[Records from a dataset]
*** Begin section ***
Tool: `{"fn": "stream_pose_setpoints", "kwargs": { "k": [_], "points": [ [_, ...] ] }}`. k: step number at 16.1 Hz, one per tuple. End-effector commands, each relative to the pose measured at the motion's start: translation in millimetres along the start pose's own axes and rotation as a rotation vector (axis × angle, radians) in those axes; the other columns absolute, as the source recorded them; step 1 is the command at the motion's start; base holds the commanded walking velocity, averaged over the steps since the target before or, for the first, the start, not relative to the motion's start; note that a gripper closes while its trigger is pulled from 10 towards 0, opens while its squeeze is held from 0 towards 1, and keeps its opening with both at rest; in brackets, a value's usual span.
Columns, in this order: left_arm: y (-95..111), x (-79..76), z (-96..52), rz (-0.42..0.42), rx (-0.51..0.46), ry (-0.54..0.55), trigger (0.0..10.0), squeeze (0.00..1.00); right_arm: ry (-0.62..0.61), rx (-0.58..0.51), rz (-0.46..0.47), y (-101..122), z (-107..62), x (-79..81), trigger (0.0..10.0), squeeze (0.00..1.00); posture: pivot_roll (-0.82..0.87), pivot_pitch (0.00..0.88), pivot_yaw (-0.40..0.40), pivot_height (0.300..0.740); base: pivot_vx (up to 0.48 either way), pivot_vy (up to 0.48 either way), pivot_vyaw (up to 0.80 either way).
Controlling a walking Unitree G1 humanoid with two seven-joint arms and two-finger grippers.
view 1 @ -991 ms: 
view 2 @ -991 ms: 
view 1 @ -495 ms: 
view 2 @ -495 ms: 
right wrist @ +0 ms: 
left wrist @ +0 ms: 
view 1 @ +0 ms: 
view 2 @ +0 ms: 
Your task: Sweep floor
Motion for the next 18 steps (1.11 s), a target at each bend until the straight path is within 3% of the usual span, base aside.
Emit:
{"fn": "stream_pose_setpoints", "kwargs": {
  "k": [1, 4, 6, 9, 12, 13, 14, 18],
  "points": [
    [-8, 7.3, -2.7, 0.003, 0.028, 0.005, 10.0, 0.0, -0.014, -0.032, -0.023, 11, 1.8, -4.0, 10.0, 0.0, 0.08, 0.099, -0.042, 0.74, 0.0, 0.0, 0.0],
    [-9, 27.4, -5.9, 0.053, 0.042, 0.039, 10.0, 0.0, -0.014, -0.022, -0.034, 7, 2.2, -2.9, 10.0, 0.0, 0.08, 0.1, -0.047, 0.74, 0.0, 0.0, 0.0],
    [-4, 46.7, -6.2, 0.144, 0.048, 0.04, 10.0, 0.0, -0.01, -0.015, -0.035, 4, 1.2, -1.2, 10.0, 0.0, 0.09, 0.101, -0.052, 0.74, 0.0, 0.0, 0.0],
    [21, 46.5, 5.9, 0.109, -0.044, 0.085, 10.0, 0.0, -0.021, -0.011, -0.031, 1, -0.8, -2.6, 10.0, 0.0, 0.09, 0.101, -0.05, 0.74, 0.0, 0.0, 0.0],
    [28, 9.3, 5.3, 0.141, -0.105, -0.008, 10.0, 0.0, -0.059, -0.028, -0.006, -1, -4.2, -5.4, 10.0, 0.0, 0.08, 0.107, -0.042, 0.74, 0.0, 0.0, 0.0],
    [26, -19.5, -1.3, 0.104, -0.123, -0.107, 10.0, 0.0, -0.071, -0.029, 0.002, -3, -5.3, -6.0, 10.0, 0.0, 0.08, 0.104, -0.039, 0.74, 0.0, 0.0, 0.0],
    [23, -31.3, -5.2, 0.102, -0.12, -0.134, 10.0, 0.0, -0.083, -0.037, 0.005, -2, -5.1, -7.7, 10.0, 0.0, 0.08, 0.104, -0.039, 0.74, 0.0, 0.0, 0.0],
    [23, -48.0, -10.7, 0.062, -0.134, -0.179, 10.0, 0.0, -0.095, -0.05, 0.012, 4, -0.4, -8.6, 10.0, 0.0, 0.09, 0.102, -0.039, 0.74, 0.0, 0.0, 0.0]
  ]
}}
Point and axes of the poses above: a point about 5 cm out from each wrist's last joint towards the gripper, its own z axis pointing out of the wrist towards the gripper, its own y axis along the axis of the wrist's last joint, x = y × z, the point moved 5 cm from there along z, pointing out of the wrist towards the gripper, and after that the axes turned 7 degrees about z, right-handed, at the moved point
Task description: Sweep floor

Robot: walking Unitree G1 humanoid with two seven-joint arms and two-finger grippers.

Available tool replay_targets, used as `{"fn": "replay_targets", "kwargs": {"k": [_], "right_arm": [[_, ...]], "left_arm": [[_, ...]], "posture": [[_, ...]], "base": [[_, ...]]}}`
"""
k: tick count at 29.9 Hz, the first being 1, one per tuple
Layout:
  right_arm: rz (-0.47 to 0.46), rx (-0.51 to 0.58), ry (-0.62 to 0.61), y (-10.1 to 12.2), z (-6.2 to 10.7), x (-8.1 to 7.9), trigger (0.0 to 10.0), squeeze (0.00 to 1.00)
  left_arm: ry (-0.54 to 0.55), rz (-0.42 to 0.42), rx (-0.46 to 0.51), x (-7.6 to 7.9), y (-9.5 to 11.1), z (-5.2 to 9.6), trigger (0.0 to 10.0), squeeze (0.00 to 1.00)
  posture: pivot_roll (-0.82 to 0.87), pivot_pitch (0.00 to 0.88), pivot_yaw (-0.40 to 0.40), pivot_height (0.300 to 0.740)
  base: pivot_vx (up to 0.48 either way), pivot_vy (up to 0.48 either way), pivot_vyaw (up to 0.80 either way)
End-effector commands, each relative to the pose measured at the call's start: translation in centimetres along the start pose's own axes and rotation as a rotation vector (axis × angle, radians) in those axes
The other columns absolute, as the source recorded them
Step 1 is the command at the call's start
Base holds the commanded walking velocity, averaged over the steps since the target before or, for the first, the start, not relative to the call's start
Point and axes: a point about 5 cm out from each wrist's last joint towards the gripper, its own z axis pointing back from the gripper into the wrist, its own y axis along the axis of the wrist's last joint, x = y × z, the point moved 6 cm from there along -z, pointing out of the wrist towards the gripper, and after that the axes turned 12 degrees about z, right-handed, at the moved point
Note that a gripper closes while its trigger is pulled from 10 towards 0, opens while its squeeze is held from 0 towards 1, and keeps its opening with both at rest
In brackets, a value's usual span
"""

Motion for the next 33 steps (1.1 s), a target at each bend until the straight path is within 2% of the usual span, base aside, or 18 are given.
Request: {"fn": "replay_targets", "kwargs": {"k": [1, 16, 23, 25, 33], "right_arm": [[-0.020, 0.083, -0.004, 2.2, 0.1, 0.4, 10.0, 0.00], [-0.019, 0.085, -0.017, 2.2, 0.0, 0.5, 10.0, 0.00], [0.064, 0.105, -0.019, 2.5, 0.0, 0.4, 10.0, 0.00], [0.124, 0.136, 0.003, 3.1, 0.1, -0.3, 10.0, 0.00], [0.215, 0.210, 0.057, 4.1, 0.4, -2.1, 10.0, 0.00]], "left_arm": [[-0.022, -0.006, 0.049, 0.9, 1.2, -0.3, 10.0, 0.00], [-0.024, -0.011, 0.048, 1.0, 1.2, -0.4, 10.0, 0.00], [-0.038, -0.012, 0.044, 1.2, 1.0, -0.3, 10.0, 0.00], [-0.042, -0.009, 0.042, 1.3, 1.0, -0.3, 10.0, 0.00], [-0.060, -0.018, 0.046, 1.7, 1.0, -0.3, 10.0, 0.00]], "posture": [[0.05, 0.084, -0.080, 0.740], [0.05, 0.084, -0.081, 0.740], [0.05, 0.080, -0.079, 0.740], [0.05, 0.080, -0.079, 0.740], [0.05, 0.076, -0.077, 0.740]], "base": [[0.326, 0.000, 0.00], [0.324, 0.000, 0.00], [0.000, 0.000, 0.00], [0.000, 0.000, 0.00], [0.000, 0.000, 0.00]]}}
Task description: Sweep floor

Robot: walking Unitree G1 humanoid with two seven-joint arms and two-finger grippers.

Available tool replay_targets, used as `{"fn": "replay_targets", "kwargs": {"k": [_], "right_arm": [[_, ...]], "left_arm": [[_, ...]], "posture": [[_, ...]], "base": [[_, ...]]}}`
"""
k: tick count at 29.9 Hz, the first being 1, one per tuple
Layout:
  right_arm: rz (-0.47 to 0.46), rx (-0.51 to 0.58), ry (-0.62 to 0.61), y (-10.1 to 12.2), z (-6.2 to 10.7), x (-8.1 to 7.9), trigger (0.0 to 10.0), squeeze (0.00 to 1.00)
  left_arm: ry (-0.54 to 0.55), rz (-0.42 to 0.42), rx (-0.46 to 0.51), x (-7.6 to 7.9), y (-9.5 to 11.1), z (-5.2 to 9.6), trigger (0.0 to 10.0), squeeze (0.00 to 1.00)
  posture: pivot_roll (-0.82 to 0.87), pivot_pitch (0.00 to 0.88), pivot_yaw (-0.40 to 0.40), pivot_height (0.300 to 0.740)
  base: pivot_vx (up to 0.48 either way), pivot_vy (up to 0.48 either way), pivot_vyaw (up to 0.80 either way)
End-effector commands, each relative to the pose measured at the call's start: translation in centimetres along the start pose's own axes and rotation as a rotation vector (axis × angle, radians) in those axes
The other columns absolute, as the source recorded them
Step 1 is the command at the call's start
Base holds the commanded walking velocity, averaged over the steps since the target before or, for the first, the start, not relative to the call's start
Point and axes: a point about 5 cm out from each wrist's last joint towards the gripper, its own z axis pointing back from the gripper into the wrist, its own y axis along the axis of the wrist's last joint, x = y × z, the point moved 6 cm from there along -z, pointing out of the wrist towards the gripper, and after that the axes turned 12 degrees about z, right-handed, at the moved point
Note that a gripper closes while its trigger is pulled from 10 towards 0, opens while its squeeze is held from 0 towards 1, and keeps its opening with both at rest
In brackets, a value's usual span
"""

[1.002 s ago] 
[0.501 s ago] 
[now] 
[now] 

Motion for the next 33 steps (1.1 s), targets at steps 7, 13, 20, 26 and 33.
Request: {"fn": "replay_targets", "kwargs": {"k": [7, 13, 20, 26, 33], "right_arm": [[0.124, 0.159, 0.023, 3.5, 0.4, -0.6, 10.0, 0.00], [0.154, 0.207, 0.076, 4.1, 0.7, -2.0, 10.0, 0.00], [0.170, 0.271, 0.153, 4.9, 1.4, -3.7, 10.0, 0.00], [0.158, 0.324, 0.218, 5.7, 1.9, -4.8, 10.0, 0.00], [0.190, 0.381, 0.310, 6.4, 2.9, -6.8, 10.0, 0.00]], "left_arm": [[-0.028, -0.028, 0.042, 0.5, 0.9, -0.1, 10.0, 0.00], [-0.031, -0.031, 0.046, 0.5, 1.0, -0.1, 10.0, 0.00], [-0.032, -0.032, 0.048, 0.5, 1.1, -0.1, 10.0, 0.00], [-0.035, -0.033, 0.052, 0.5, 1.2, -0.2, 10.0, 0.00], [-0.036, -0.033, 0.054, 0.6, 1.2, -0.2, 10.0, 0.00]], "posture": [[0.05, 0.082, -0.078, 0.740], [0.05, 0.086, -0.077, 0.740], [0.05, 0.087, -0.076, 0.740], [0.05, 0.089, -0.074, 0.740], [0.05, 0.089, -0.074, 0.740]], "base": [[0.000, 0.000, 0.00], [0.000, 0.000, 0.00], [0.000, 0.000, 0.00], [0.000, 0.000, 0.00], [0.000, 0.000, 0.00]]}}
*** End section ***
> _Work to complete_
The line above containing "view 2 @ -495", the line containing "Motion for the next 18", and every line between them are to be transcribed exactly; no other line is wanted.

> _Output for this task_
view 2 @ -495 ms: 
right wrist @ +0 ms: 
left wrist @ +0 ms: 
view 1 @ +0 ms: 
view 2 @ +0 ms: 
Your task: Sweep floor
Motion for the next 18 steps (1.11 s), a target at each bend until the straight path is within 3% of the usual span, base aside.

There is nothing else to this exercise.